Senackie komisje praw człowieka, praworządności i petycji oraz kultury i środków przekazu pracowały od rana nad kontrowersyjną nowelizacją ustawy o IPN, przyjętą w piątek przez Sejm. Zapisy art. 55 nakładają karę do trzech lat więzienia lub grzywnę na tego, kto „publicznie i wbrew faktom przypisuje Narodowi Polskiemu lub Państwu Polskiemu odpowiedzialność lub współodpowiedzialność za popełnione przez III Rzeszę Niemiecką zbrodnie nazistowskie".

Senatorowie PO proponowali nie tylko wprowadzenie zapisu o „polskich obozach zagłady”, ale i wykreślenie sformułowania o "zbrodniach ukraińskich nacjonalistów".

"Ustawa ma zapobiegać szkalowaniu Polski"

Jan Dziedziczak, wiceminister spraw zagranicznych, ocenił, że przewidziana w przepisach penalizacja „będzie dotyczyć precyzyjnie określonych sytuacji i ma służyć zapobieganiu świadomego szkalowania Polski jako państwa i narodu”. I podkreślił, że ocena konkretnego przypadku i tak będzie należała do sądu.

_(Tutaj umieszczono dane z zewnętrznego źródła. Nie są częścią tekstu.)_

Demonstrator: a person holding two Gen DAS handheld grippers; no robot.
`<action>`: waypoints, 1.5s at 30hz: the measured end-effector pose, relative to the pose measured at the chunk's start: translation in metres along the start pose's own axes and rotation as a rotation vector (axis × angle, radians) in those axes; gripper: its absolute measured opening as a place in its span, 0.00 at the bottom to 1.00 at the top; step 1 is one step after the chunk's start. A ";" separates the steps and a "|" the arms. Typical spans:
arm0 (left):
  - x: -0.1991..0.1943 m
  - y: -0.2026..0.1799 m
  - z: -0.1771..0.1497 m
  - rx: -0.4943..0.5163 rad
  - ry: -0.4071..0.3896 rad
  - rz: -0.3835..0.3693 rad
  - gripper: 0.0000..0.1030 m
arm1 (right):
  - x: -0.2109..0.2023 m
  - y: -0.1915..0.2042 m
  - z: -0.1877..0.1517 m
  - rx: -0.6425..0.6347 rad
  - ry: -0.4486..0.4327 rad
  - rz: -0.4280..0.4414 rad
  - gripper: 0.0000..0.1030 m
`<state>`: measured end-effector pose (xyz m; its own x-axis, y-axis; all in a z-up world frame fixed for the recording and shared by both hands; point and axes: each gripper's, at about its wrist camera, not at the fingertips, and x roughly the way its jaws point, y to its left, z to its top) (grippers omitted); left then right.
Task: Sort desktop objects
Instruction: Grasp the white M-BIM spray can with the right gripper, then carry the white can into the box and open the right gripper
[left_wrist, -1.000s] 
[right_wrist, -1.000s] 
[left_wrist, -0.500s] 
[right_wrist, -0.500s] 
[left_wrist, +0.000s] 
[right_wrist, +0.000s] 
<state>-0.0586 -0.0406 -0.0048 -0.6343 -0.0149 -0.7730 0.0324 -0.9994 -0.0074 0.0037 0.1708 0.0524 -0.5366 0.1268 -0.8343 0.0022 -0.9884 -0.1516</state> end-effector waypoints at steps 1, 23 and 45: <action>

Senackie komisje pozytywnie o nowelizacje ustawy o IPN

Ostatecznie Komisja Praw Człowieka oraz Komisja Kultury i Środków Przekazu podjęły na wspólnym posiedzeniu w środę decyzję o przyjęciu bez poprawek nowelizacji ustawy o Instytucie Pamięci Narodowej. Senat na posiedzeniu plenarnym zajmie się ustawą na posiedzeniu plenarnym najpewniej już jutro. Politycy PO zapowiedzieli zgłoszenie poprawek do przepisów,  które mają doprecyzować zapisy kontrowersyjnego projektu. 

W posiedzeniu połączonych komisji wziął udział m.in. wiceminister sprawiedliwości Patryk Jaki. Jak przekonywał,  nie ma mowy o tym, że dla kogokolwiek prace nad ustawą były zaskoczeniem. – Powiem z całą odpowiedzialnością: stwierdzenie ambasady Izraela o zaskoczeniu jest nieprawdziwe. Ja i wiceminister Marcin Warchoł braliśmy udział w spotkaniach z panią ambasador – stwierdził.